Well, perhaps we'll see the emergence of a heretofore unknown blogger. Perhaps he might even go by the name of "Max Powers", or something similar. :)
Best of luck, Max. Don't let the bastards get you down. Again.
Posted by: Jon Henke | December 07, 2004 at 11:32 AM
Gresham's law seems to apply to blogging, dammit. Well, pick a good name and hurry back. We libertarian hawks need thoughtful, incisive, prose-masters like you to help us fight the good intellectual fight against the unholy alliance of anarcho-capitalists and anti-capitalist "liberals".
Posted by: Tom | December 07, 2004 at 11:51 AM
This is very disappointing. But I respect your decision.

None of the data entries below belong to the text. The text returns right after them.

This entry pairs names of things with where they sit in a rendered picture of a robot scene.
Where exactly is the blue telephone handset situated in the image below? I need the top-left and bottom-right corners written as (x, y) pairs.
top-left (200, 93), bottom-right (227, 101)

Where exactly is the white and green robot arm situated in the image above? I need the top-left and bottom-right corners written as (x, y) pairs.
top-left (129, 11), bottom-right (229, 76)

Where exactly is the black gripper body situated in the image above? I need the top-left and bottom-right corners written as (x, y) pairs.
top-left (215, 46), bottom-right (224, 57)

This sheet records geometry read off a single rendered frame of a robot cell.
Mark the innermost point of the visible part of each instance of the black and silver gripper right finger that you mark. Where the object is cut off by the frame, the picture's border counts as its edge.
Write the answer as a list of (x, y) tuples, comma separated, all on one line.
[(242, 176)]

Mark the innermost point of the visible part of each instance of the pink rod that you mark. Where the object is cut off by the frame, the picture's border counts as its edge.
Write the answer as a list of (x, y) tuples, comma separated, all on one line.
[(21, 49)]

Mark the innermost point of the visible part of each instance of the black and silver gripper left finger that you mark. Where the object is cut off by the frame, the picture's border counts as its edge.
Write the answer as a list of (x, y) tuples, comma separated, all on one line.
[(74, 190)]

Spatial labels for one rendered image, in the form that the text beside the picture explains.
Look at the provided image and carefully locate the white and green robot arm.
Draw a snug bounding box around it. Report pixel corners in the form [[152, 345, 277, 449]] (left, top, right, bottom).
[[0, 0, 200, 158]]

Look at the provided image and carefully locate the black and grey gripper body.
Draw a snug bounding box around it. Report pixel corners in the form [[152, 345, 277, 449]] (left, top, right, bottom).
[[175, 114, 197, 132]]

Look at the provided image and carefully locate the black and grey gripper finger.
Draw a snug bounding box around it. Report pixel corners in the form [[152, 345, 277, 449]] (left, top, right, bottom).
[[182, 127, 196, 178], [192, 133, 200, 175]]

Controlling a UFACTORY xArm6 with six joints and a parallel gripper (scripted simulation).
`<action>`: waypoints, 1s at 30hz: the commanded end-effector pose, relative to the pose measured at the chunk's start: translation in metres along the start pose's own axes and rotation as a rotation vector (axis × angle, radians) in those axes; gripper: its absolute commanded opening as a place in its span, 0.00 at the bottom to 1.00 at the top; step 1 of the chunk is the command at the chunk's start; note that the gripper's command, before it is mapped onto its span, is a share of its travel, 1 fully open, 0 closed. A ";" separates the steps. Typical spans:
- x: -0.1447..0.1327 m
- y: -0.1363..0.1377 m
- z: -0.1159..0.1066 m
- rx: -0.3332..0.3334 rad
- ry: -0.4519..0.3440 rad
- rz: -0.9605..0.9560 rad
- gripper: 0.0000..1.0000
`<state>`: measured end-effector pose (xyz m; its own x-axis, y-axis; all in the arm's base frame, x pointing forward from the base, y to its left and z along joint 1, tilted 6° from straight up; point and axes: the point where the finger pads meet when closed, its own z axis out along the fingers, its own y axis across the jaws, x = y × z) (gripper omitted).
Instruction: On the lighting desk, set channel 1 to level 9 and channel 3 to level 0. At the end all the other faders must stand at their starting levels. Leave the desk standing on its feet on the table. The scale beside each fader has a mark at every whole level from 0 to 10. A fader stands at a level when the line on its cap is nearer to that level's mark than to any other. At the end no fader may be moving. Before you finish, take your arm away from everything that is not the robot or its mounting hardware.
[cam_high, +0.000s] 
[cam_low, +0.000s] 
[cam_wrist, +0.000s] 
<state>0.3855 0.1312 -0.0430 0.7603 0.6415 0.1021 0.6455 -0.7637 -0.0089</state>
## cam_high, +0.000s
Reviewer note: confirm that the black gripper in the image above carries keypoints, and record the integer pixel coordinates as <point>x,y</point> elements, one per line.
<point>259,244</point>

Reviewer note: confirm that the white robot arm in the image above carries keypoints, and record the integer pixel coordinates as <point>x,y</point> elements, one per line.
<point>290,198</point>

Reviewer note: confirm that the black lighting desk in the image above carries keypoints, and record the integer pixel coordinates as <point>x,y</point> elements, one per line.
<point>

Posted by: lancelotfinn | December 07, 2004 at 12:55 PM
Screw 'em. Though I can't know how hard it is, I've never had to deal with as much criticism as your article has generated. But there are plenty of people out there that appreciate you saying things that are unpopular, and are against the orthodoxy, even if we don't agree with everything.
Good luck.
Posted by: Bob | December 07, 2004 at 06:53 PM
Aw hell Max... I think this is the wrong decision, but it's your life. Yours is a voice that shouldn't go to waste. Are you still going to write TCS articles at least?
Posted by: Matt McIntosh | December 07, 2004 at 08:29 PM
Yeah, well them's the breaks, dude. As Jason Turner, your fellow blogger, put it in the post right below yours:
"No company owes a job, and no employee is forced to stay. Every individual trades a service for a good."
What he said....
Bwahahahahahahahahahaha!!!!!
Posted by: Cato the Younger | December 08, 2004 at 12:43 AM
That's the way the oil boils....
Posted by: Cato the Elder | December 08, 2004 at 12:44 AM
And to think that it happened on Pearl Harbor Day....
Posted by: Banzai! | December 08, 2004 at 12:46 AM
NOOOOOOOOOOOOOOOOOOOOOOO!!!!!!!!!
You shouldn't give in to tactics like that Max. And if your employer has a problem with it, well then I'll lose all respect for IHS.
And for what it's worth, I'm a libertarian, but I would boil someone alive if it meant stopping someone from blowing up the world with a nuclear missile (though trying to find causality between the two would be quite difficult).